* YOUR ASSIGNMENT *
Give only the number of lines in the records below that contain the word "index".
◇ ◇ ◇
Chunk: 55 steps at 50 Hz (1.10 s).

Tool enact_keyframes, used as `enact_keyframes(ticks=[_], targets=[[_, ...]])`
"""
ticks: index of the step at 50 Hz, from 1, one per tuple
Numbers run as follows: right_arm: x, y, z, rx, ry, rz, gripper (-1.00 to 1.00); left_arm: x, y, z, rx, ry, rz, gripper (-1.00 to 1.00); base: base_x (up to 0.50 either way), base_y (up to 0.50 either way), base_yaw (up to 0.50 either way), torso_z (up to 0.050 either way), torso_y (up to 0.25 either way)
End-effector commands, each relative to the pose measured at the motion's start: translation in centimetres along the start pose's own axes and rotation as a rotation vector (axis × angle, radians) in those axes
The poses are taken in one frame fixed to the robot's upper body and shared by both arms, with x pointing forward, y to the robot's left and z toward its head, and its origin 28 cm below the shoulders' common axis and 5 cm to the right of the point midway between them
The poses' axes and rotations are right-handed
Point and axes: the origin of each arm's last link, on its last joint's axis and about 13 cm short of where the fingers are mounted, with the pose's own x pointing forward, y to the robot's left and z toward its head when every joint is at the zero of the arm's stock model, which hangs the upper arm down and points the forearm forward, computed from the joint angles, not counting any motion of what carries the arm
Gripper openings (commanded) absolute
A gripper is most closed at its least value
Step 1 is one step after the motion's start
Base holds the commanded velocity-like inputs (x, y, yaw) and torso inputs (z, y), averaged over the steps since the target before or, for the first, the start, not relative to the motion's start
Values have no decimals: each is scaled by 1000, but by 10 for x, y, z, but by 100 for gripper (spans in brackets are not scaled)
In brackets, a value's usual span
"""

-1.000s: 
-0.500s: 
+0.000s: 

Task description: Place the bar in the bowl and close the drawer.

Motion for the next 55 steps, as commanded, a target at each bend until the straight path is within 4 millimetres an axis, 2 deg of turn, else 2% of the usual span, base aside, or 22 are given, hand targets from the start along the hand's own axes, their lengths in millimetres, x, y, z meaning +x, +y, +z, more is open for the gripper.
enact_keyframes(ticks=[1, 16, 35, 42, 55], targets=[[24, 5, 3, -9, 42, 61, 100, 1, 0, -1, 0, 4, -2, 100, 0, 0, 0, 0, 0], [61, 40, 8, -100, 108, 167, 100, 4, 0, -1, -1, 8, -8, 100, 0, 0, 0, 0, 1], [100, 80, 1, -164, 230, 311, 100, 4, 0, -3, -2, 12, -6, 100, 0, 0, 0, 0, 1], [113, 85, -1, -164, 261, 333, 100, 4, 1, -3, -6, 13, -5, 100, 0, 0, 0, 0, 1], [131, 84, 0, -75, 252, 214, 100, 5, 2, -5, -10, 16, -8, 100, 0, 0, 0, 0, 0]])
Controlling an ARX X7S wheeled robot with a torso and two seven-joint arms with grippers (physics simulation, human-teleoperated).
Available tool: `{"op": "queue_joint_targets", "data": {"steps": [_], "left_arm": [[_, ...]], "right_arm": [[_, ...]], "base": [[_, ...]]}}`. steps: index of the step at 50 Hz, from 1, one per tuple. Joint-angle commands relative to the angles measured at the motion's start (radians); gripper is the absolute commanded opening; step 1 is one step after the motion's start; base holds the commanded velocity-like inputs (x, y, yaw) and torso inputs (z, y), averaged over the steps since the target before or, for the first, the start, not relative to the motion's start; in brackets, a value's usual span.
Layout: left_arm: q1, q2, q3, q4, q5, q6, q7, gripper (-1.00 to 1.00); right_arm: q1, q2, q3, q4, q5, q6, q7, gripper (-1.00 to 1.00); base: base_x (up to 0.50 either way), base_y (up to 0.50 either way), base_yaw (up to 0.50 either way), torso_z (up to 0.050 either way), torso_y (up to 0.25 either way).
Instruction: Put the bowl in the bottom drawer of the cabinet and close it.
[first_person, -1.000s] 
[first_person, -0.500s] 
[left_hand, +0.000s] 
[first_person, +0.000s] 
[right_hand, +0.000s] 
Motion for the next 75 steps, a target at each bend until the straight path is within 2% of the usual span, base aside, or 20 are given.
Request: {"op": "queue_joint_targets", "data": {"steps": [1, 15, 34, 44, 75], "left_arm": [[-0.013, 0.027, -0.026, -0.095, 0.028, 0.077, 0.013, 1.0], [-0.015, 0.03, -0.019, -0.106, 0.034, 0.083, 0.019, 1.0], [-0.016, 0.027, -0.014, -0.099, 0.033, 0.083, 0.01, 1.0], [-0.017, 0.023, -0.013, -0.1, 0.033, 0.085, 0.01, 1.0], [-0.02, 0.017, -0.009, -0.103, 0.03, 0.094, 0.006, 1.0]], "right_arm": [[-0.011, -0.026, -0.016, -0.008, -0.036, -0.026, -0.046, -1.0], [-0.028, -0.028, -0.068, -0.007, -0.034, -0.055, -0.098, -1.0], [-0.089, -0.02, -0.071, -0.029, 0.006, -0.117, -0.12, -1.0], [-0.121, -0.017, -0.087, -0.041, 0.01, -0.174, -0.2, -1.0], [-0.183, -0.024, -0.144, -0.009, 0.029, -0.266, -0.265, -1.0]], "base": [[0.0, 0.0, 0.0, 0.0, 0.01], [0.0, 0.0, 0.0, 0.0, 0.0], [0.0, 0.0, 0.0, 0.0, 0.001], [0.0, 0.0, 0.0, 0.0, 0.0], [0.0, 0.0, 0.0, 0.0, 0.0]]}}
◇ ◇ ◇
* ANSWER SPACE *
2